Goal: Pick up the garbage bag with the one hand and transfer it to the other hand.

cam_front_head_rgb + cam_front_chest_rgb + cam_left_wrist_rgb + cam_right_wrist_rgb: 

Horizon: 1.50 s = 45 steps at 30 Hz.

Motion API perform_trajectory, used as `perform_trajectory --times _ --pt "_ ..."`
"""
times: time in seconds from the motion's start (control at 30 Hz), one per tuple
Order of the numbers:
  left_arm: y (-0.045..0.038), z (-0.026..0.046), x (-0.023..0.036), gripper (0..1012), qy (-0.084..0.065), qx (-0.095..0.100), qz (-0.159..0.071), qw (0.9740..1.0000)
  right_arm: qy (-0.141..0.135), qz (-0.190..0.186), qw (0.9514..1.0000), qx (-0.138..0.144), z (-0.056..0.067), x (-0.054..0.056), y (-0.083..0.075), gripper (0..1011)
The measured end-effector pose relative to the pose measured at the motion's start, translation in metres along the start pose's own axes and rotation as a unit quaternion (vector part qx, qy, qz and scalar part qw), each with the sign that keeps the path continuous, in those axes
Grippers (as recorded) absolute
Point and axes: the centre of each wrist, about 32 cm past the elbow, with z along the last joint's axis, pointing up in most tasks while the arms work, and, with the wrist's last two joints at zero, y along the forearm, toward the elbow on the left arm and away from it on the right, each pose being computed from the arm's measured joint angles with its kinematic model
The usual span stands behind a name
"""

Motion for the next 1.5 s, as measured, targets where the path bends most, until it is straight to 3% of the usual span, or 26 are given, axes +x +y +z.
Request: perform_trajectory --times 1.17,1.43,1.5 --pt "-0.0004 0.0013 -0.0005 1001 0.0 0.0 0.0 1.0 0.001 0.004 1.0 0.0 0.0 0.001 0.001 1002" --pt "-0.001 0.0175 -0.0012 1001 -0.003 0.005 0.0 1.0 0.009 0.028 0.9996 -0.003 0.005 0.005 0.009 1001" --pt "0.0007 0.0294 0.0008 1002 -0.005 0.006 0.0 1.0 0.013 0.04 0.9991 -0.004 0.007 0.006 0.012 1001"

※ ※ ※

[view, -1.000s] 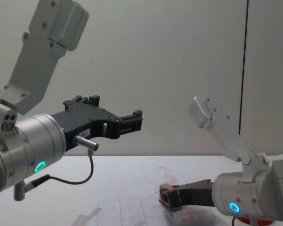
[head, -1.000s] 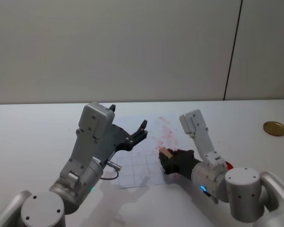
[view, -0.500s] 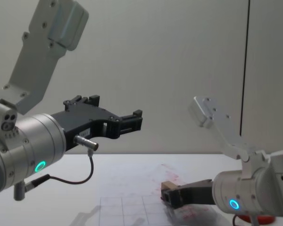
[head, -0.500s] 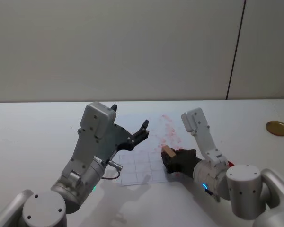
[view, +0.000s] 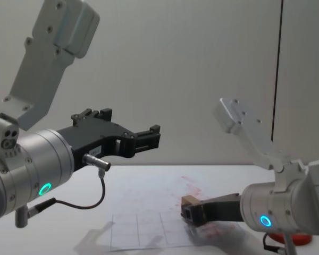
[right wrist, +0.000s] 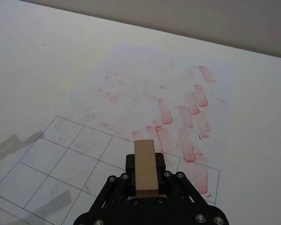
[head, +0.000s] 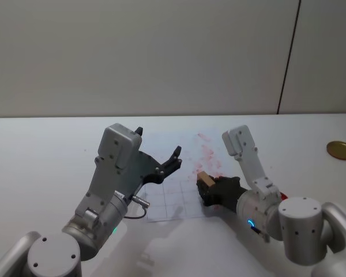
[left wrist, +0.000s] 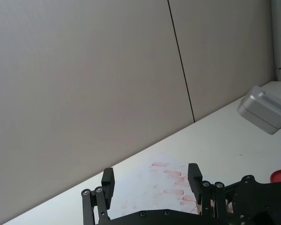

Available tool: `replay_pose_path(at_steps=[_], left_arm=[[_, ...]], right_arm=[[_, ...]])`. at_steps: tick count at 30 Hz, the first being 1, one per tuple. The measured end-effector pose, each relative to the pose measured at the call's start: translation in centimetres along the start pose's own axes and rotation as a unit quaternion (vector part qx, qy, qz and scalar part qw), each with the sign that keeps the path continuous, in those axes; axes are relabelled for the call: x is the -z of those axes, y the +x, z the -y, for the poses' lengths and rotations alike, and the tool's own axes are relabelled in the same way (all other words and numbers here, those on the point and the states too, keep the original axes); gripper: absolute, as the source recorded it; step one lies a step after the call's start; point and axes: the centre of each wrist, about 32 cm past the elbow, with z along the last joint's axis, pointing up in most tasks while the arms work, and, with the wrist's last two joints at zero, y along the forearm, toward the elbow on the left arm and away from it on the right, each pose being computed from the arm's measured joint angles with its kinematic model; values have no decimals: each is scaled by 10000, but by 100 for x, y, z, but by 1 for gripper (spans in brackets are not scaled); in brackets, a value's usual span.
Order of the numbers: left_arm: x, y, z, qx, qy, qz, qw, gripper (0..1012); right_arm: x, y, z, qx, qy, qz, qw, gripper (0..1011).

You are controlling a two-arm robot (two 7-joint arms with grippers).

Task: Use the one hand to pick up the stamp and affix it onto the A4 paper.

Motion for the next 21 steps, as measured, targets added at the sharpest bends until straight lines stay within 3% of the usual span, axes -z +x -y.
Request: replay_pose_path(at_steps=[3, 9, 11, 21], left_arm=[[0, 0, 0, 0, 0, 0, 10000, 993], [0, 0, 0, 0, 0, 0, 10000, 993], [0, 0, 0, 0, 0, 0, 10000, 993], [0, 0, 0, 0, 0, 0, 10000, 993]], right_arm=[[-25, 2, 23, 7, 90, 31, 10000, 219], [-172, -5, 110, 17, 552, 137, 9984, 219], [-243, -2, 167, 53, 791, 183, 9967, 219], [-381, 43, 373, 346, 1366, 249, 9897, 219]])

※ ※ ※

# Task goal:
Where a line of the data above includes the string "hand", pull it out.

# Exercise result:
Goal: Pick up the garbage bag with the one hand and transfer it to the other hand.
Task: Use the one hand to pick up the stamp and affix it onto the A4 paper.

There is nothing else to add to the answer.